:: Data records
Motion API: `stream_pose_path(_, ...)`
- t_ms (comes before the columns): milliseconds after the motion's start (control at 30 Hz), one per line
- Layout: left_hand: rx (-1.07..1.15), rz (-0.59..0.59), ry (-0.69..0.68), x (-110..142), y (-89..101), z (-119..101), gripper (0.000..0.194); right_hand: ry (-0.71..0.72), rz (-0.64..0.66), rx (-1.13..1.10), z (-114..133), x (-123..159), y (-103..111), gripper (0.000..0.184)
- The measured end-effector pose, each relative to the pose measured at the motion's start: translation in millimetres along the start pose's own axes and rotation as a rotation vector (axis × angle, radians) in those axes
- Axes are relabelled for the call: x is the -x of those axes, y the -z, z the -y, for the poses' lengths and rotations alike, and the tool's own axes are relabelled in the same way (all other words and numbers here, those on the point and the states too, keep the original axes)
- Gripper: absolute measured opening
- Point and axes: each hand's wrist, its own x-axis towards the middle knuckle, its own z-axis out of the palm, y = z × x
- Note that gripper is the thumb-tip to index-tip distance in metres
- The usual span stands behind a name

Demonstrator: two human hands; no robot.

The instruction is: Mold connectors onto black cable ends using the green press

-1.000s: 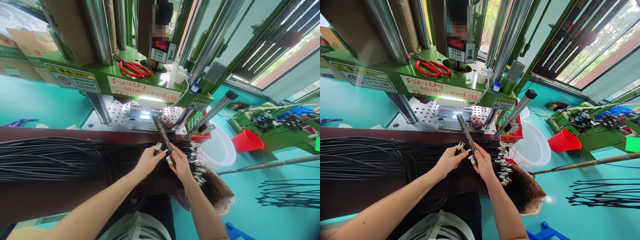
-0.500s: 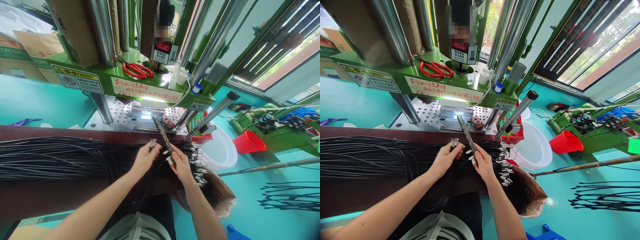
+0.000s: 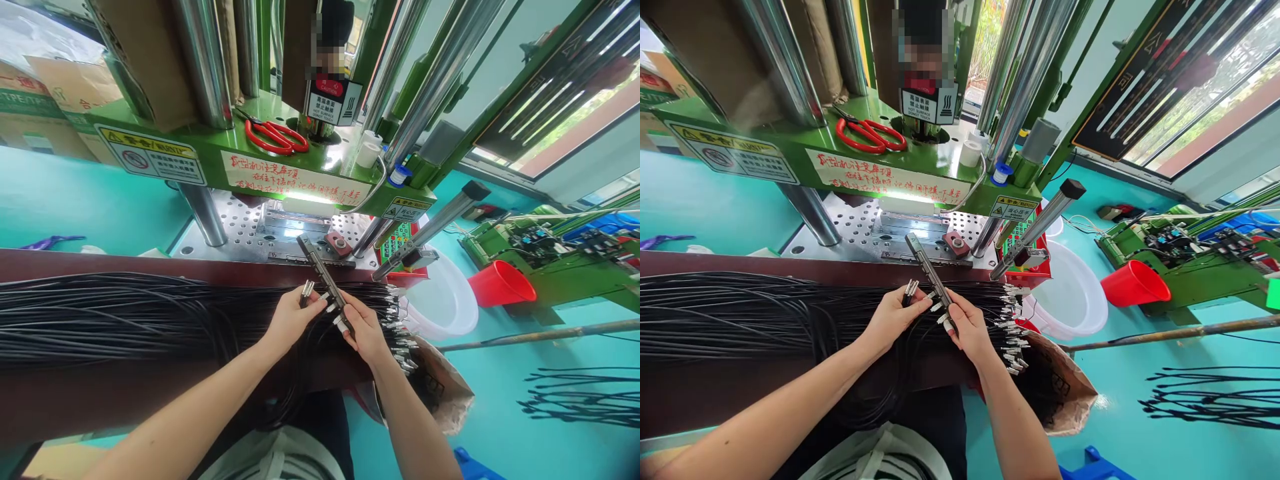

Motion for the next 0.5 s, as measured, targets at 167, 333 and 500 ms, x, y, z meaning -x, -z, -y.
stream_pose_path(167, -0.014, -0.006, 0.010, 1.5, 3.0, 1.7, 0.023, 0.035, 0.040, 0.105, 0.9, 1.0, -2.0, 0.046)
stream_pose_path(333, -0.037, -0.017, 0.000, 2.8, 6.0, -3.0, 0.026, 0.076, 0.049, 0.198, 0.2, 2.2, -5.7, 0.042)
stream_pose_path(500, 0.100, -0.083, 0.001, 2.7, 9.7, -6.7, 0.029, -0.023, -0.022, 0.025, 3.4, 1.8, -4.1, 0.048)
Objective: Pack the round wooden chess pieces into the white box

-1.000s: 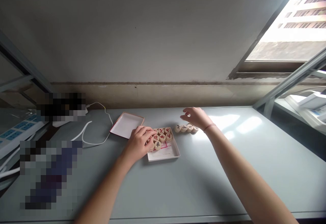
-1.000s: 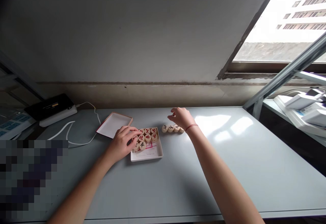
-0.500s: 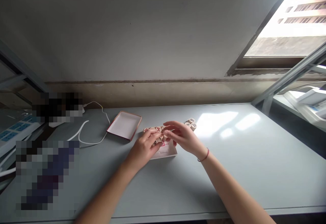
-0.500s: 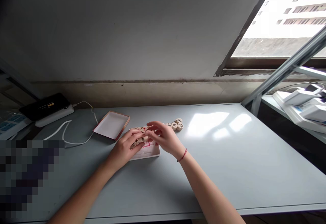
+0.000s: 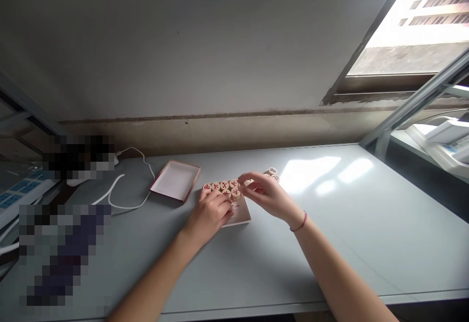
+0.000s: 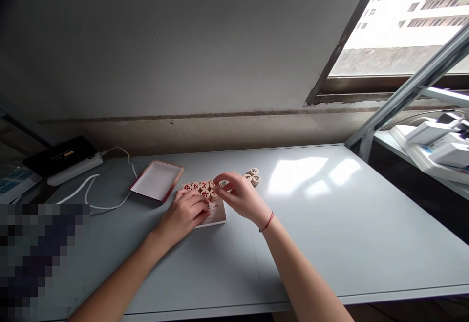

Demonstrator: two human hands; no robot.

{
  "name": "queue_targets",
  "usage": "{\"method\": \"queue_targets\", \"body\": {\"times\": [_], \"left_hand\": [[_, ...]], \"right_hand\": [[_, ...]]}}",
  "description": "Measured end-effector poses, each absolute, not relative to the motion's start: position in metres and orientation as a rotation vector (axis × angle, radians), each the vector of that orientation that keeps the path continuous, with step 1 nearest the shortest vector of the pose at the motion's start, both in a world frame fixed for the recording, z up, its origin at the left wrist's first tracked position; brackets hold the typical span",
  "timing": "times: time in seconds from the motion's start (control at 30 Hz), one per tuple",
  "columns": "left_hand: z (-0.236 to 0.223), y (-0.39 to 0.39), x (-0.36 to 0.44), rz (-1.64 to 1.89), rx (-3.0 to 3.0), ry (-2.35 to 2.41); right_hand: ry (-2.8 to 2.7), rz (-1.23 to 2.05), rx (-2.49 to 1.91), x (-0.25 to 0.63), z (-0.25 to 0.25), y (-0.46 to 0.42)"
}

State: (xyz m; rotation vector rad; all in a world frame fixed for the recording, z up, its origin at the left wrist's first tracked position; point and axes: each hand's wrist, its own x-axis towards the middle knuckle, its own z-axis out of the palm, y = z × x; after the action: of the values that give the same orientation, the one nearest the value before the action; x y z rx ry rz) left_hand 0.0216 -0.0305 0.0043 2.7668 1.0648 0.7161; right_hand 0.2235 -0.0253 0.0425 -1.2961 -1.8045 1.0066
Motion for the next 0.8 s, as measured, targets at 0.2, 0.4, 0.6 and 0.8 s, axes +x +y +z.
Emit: {"method": "queue_targets", "body": {"times": [0.2,0.4,0.6,0.8], "left_hand": [[0.007,-0.025,0.010,0.730,2.744,1.112],[0.008,-0.020,-0.004,0.632,2.658,1.173],[0.007,-0.019,-0.005,0.634,2.618,1.142],[-0.001,-0.018,-0.008,0.576,2.539,1.162]], "right_hand": [[-2.099,0.840,-1.216,0.216,0.041,-0.032],[-2.333,0.642,-1.190,0.199,0.027,-0.033],[-2.419,0.475,-1.135,0.197,0.018,-0.031],[-2.464,0.407,-1.151,0.194,0.016,-0.032]]}}
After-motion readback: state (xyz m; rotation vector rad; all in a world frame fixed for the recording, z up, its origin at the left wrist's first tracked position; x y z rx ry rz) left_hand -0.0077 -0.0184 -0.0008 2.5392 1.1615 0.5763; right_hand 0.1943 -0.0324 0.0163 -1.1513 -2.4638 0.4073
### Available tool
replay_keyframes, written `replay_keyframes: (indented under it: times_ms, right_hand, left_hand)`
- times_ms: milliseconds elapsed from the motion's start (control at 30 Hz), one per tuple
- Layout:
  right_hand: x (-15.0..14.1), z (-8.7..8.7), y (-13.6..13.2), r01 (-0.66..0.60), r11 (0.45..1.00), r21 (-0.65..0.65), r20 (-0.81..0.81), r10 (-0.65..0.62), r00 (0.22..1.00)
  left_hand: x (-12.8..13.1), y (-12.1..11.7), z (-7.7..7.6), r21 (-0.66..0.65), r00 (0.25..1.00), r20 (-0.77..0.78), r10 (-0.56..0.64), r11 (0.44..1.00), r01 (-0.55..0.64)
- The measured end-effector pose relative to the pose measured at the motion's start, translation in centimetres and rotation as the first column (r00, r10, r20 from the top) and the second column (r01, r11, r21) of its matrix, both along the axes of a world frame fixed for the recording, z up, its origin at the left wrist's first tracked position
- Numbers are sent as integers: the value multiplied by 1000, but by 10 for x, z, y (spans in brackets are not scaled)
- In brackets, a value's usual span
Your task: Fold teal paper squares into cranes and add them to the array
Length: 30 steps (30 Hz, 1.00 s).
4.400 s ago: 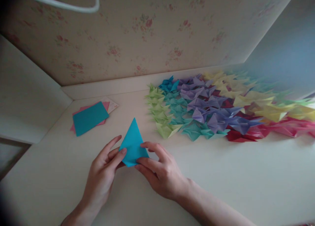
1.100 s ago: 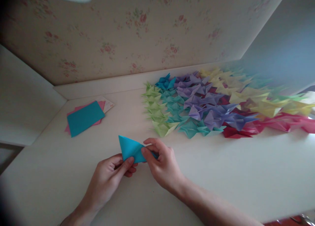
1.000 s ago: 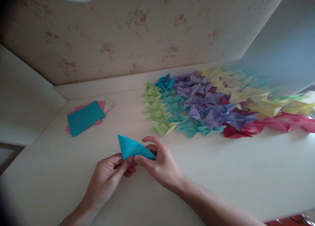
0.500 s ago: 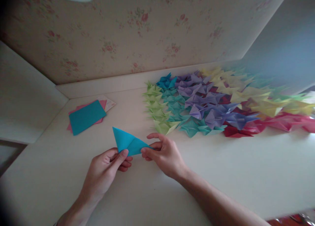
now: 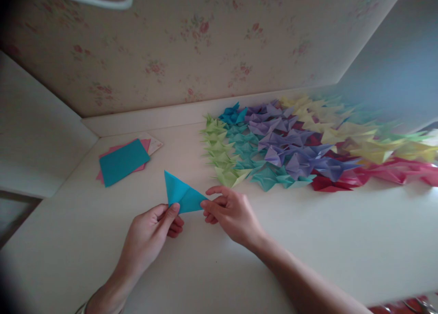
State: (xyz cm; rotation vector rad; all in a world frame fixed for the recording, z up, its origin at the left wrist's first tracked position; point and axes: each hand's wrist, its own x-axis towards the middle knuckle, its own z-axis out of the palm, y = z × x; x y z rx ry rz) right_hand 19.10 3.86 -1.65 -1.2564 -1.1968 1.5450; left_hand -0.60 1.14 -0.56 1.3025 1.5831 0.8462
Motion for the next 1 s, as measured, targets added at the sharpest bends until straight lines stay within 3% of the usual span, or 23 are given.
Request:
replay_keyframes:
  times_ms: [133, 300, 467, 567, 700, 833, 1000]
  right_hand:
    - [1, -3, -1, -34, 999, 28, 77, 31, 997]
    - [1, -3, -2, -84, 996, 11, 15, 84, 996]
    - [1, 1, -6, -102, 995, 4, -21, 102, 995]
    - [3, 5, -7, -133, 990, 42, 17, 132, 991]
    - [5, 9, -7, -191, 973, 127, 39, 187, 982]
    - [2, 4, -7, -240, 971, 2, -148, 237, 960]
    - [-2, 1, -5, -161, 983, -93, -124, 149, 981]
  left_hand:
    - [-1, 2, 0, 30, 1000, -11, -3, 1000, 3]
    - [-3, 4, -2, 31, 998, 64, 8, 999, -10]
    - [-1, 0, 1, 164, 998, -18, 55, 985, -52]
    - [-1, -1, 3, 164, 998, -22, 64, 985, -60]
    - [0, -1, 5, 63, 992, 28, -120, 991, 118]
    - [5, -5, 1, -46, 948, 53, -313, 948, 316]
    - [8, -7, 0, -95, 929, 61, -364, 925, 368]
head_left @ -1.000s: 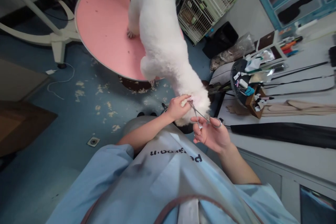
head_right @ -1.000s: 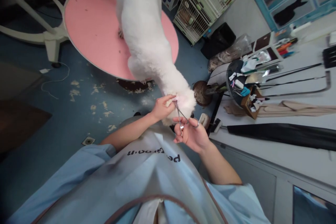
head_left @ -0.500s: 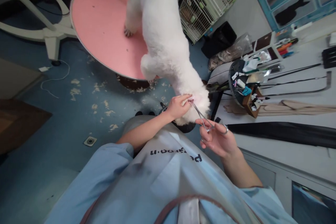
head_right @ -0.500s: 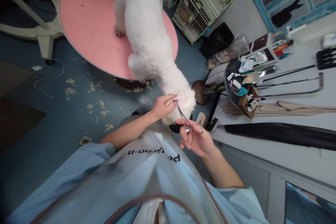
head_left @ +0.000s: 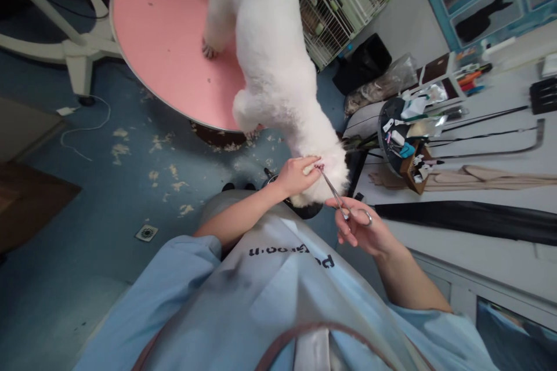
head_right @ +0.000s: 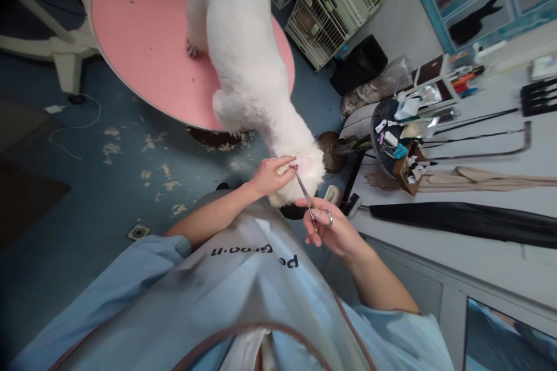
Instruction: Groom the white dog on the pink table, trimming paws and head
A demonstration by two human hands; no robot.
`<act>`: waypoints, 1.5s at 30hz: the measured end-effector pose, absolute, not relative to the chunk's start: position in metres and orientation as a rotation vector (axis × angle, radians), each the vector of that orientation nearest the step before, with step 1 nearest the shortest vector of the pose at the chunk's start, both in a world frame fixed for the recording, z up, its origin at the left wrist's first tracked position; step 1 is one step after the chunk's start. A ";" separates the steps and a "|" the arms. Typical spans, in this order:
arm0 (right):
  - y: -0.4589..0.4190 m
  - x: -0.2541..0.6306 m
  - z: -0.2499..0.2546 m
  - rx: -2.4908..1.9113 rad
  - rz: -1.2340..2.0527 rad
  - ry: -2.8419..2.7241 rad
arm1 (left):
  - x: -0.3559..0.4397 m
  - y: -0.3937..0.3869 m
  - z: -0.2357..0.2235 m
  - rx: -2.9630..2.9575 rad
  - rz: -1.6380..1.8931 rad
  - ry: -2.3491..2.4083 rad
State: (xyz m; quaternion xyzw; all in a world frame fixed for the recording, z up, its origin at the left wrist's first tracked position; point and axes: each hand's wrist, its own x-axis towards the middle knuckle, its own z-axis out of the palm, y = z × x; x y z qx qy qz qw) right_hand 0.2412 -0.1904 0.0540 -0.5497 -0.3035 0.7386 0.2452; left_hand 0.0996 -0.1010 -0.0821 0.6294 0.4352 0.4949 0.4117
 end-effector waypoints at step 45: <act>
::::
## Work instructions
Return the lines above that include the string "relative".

## Written answer
- The measured end-effector pose, each relative to the pose measured at the motion's start: translation in millimetres along the start pose's own axes and rotation as a rotation vector (axis × angle, radians) in those axes
  "description": "Measured end-effector poses, each absolute, not relative to the motion's start: position in metres and orientation as a rotation vector (axis × angle, radians), each the vector of that orientation that keeps the path continuous, with step 1 nearest the shortest vector of the pose at the motion's start, both in a world frame fixed for the recording, z up, its origin at the left wrist's first tracked position; brackets hold the typical span",
- The measured end-effector pose relative to the pose measured at the motion's start, translation in centimetres and rotation as the first column (r00, r10, r20 from the top) and the second column (r01, r11, r21) of its matrix, both along the axes of a world frame fixed for the recording, z up, its origin at the left wrist's first tracked position
`<act>`: waypoints, 1.5s at 30hz: the measured end-effector pose, absolute, not relative to the chunk's start: position in metres and orientation as a rotation vector (axis × angle, radians), each the vector of that orientation nearest the step before, with step 1 nearest the shortest vector of the pose at the chunk's start, both in a world frame fixed for the recording, z up, its origin at the left wrist's first tracked position; step 1 is one step after the chunk's start. A ";" separates the steps and a "|" the arms. Typical spans, in this order:

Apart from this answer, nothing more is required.